Gesunde Gerichte müssen gut schmecken und ohne großen Vorbereitungsaufwand zuzubereiten sein: Nur so kann eine gesunde Art des Kochens in die Alltagsküche Einzug halten, wirbt Spitzenkoch Johann Lafer für seine »Medical Cuisine« bei einer Veranstaltung der Presseclubs Mainz und Wiesbaden.
Elke Wolf
12.11.2021  10:00 Uhr

Man ist, was man isst. Dass eine ausgewogene Ernährung der Gesundheit zuträglich ist, hat Johann Lafer am eigenen Leib erfahren. Gesundheitliche Einbußen infolge schwerer Kniegelenksarthrose veranlassten ihn zwei Jahre lang zu einer veganen Ernährungsweise. »Gesundheitlich brachte mir das einen erheblichen Benefit, aber die Zeit war enorm schwierig durchzuhalten. Zu wenig Freude und zu wenig Genuss bot mir die Nahrungszubereitung und das Essen. Und deshalb musste es bei mir dennoch an Festtagen wie Weihnachten und Ostern einfach Fleisch geben.«

Befeuert werden entzündliche Prozesse durch den Verzehr von Arachidonsäure aus tierischen Lebensmitteln, die dem Körper als Ausgangsprodukt für proentzündliche Prostaglandine und Leukotriene dient. Bei Vegetariern und Veganern finden sich niedrige Arachidonsäurespiegel im Blut. »Die Daten für eine vegane Ernährungsweise und weniger Entzündungsprozesse sind recht gut. Die Entzündungen sind aber nicht nur für Arthrose von Belang, sondern auch für das Herz-Kreislauf-System negativ. Denn durch proinflammatorische Prozesse entsteht eine gewisse Gefäßsteifigkeit«, bestätigte Professor Dr. Thomas Münzel vom Zentrum für Kardiologie am Mainzer Universitätsklinikum. »Wer nach dem Motto ›Alles unter 500 Gramm ist Carpaccio‹ lebt, sollte das dringend überdenken«, ergänzte Lafer.

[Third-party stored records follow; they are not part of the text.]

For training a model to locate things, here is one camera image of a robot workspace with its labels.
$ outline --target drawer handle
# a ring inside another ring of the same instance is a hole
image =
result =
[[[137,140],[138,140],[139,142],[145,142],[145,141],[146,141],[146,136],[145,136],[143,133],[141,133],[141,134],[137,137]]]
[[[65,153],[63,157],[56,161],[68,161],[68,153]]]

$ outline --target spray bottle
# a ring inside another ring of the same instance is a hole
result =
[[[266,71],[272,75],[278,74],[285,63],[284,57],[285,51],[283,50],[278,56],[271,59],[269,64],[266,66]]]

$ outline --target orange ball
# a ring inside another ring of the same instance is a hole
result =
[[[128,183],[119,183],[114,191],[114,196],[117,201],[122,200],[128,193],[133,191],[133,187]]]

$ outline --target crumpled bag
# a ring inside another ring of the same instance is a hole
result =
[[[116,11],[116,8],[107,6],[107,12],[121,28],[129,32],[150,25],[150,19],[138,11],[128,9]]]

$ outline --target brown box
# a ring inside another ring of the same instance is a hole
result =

Was dem aus Funk und Fernsehen bekannten Koch fehlte bei seinem zweijährigen Ausflug in die vegane Ernährungsweise, war der Genuss. Verbote und Verzicht seien langfristig der falsche Weg. »Von meiner Zeit auf der Stromburg weiß ich, dass so mancher wenige Wochen nach einer Schrothkur in Oberstaufen zu mir ins Restaurant kam, um sich verwöhnen zu lassen.« Er ist der festen Überzeugung, dass sich eine gesunde Ernährung nur dann langfristig in den Alltag integrieren lässt, wenn sie auch lecker schmeckt und man sie jeden Tag auch essen möchte. Deshalb hat er zusammen mit Ernährungsmediziner Dr. Matthias Riedl verschiedene Lieblingsgerichte der Deutschen von Bolognese über Kohlrouladen bis hin zum Kaiserschmarrn neu interpretiert, indem sie bei den Zutaten »ein bisschen ab- und zugegeben« haben.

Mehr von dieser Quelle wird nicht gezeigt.